▶ What is being asked
Going line by line through the records below, write out everything starting with the line containing "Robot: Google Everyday" and going on through the line containing "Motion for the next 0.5", exactly and inclusively. Pictures do not go in.

++++++++++++++++++++

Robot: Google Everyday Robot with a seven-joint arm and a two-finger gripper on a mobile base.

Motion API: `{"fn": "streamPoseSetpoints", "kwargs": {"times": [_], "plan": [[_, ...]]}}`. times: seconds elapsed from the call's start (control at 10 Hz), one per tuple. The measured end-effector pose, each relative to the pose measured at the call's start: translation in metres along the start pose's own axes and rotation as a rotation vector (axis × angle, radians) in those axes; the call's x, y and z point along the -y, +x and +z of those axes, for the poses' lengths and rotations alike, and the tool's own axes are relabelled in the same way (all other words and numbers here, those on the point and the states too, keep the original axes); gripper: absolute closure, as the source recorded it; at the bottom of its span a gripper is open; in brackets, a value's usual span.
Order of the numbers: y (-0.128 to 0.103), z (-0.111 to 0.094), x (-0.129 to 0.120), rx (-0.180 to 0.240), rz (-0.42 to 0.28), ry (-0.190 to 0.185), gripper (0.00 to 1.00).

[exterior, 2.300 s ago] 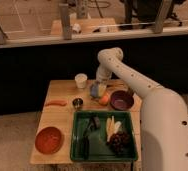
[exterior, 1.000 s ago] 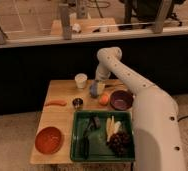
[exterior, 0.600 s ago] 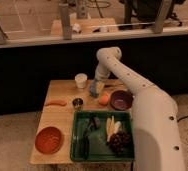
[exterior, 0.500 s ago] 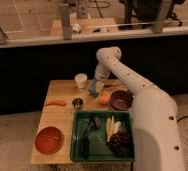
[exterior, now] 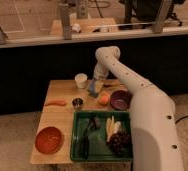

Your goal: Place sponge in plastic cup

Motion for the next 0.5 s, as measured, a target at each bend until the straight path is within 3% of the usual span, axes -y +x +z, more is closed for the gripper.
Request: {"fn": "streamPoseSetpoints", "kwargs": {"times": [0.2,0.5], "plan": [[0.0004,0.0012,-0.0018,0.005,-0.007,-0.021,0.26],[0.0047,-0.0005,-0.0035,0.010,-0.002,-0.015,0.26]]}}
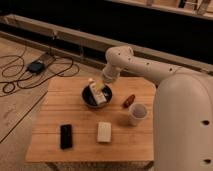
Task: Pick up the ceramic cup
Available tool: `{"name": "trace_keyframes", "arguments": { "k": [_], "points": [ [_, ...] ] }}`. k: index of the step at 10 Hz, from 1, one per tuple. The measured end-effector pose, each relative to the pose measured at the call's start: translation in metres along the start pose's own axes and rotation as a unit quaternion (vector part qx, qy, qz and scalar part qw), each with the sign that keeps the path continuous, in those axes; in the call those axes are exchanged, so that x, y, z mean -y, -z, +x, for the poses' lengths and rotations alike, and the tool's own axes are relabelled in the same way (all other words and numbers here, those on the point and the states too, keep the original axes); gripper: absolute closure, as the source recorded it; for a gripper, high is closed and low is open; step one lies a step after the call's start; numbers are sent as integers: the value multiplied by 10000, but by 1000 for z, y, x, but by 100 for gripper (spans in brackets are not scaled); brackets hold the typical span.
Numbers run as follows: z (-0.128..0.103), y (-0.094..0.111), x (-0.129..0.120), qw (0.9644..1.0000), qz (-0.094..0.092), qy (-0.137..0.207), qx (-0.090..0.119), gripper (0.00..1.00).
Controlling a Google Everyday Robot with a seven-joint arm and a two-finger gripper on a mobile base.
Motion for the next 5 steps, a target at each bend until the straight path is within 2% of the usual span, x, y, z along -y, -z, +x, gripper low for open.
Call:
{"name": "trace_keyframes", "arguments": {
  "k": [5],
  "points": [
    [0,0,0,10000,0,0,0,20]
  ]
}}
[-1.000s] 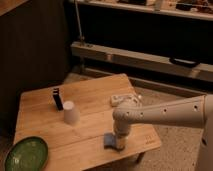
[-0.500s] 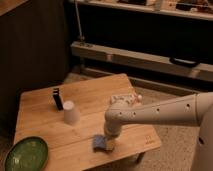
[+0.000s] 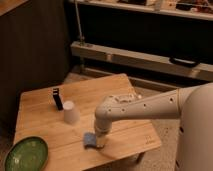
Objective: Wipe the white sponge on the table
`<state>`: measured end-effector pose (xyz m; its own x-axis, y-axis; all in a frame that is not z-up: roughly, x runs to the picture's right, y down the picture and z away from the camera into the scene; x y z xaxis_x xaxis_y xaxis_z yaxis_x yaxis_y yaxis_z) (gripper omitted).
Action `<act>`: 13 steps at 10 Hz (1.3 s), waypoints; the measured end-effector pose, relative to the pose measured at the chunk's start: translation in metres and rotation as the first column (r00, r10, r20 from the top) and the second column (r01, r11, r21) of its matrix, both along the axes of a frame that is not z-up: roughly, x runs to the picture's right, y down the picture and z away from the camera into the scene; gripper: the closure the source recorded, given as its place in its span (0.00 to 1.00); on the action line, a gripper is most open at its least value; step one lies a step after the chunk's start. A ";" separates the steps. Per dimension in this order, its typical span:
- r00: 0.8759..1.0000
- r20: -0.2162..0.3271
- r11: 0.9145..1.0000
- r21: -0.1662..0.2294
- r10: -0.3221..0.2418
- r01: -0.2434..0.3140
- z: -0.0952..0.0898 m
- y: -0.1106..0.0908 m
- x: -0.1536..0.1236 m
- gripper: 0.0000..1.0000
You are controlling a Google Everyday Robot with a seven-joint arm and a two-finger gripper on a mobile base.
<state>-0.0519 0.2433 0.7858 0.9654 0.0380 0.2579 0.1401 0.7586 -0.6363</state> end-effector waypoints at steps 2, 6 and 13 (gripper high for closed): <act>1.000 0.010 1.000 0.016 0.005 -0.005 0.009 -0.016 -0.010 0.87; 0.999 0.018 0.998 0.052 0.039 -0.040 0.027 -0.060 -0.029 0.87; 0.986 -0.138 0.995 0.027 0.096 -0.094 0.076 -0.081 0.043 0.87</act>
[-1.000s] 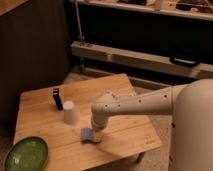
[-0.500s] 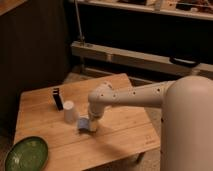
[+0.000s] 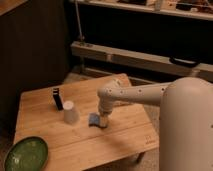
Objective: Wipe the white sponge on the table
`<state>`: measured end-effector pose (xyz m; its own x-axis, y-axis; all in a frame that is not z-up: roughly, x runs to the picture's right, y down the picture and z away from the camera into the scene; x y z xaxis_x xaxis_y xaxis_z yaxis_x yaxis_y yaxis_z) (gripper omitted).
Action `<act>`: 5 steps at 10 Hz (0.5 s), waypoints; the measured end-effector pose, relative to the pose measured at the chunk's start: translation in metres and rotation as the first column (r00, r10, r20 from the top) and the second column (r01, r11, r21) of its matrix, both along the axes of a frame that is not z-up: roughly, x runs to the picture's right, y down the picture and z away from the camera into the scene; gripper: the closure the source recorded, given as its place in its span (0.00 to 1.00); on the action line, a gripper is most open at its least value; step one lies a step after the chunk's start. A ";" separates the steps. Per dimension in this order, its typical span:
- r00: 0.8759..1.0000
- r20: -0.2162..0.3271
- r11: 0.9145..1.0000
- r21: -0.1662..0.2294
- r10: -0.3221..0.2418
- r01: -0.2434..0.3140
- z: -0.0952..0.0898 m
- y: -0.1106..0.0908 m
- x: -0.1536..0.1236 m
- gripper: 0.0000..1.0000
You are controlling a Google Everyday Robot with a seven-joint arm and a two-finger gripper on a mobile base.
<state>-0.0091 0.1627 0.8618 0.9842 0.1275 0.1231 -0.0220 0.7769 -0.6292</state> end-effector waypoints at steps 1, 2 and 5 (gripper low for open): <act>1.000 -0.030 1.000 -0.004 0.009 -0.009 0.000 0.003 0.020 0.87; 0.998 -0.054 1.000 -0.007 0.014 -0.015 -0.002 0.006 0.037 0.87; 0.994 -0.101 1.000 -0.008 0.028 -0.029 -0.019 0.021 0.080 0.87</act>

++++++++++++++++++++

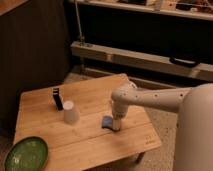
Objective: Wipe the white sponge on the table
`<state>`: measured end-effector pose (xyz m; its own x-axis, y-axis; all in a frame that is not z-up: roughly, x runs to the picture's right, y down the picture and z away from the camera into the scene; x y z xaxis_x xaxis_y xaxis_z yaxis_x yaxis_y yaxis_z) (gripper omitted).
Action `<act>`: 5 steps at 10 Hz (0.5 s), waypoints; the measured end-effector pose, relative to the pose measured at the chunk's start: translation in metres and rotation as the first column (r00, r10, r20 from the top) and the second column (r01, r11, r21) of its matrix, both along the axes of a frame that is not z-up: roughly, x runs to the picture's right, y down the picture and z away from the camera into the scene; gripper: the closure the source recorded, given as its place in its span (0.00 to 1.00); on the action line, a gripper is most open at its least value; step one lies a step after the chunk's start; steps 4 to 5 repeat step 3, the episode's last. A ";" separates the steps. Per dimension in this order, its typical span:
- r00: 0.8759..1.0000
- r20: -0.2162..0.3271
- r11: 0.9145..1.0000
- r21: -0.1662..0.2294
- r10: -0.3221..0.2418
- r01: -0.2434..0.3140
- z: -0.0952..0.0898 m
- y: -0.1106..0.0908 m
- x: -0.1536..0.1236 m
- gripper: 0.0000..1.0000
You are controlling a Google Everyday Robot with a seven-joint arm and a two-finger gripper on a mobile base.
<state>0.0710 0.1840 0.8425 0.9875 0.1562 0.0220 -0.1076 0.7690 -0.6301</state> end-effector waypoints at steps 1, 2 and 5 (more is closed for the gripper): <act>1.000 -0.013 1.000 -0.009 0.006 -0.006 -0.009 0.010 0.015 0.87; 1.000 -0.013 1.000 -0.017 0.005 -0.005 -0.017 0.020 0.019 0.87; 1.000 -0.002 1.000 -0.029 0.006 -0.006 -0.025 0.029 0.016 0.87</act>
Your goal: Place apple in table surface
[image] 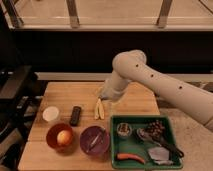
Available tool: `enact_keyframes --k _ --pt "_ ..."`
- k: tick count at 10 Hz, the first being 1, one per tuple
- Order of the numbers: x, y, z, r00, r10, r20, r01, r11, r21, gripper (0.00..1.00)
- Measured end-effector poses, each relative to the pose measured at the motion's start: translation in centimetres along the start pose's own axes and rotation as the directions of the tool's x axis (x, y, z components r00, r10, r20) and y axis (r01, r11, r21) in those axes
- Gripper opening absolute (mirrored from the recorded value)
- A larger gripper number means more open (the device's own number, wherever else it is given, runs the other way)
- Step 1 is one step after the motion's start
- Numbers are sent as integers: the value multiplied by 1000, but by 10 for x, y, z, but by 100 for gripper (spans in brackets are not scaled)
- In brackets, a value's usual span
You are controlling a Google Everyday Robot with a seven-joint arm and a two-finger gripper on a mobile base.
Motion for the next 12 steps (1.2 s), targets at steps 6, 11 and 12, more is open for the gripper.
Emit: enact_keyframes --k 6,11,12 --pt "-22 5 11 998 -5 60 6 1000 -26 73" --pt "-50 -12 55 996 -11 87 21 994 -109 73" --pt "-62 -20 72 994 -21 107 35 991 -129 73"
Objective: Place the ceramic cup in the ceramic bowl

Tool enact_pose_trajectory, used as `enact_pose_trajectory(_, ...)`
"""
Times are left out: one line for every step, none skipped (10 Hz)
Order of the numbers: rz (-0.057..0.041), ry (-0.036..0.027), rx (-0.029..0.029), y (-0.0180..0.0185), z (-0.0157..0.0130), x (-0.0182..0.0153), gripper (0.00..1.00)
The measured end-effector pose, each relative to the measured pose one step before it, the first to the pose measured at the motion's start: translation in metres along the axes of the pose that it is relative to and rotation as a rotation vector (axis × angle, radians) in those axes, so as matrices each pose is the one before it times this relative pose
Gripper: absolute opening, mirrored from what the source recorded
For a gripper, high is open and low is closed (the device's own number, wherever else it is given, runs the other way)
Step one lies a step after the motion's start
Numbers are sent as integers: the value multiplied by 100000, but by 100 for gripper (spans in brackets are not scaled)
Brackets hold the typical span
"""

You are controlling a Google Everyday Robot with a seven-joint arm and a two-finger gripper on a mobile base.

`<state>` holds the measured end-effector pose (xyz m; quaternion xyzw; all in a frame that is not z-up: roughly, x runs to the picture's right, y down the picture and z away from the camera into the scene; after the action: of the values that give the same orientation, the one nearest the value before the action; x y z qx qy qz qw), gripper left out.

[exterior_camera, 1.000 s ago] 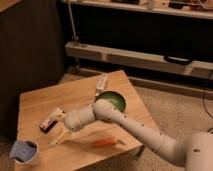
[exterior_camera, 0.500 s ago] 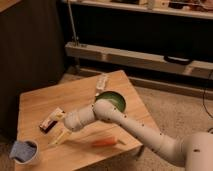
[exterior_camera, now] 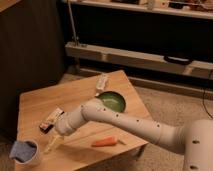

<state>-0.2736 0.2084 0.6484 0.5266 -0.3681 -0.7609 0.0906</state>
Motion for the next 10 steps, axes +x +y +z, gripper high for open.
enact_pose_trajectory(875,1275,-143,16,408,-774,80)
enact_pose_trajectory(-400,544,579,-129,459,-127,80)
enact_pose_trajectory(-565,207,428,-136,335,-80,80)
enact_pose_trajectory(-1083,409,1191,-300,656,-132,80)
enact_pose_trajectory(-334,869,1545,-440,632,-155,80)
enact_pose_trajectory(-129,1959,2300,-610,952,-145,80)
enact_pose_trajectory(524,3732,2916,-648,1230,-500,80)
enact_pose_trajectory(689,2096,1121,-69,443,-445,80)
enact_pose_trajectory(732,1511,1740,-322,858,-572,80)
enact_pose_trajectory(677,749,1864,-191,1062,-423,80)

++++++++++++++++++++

▶ Exercise output
Robot: Google Everyday Robot with a seven-joint arm and a two-finger gripper on a mobile base.

Motion API: `{"fn": "streamPoseSetpoints", "kwargs": {"times": [_], "plan": [[_, ...]]}}`. times: seconds elapsed from the call's start (control at 10 Hz), one per tuple. The measured end-effector pose, each relative to the pose measured at the call's start: translation in metres along the start pose's own axes and rotation as a rotation vector (axis × angle, radians) in those axes; the call's x, y and z point along the -y, +x and +z of those axes, for the poses' lengths and rotations alike, and the tool's own axes are relabelled in the same way (all other words and numbers here, those on the point and the states too, keep the original axes); gripper: absolute closure, as the source recorded it; at the bottom of its span a gripper is open; in brackets, a value's usual span.
Order of the numbers: y (-0.128 to 0.103), z (-0.111 to 0.094), x (-0.129 to 0.120), rx (-0.180 to 0.240), rz (-0.42 to 0.28), ry (-0.190 to 0.185), gripper (0.00 to 1.00).

[exterior, 2.300 s ago] 
[exterior, 1.000 s ago] 
[exterior, 0.600 s ago] 
[exterior, 0.500 s ago] 
[exterior, now] 

Your goal: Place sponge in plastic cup

Motion for the next 0.5 s, as measured, a target at each bend until the straight path is within 3% of the usual span, axes -y +x +z, more is closed for the gripper.

This exercise is finished.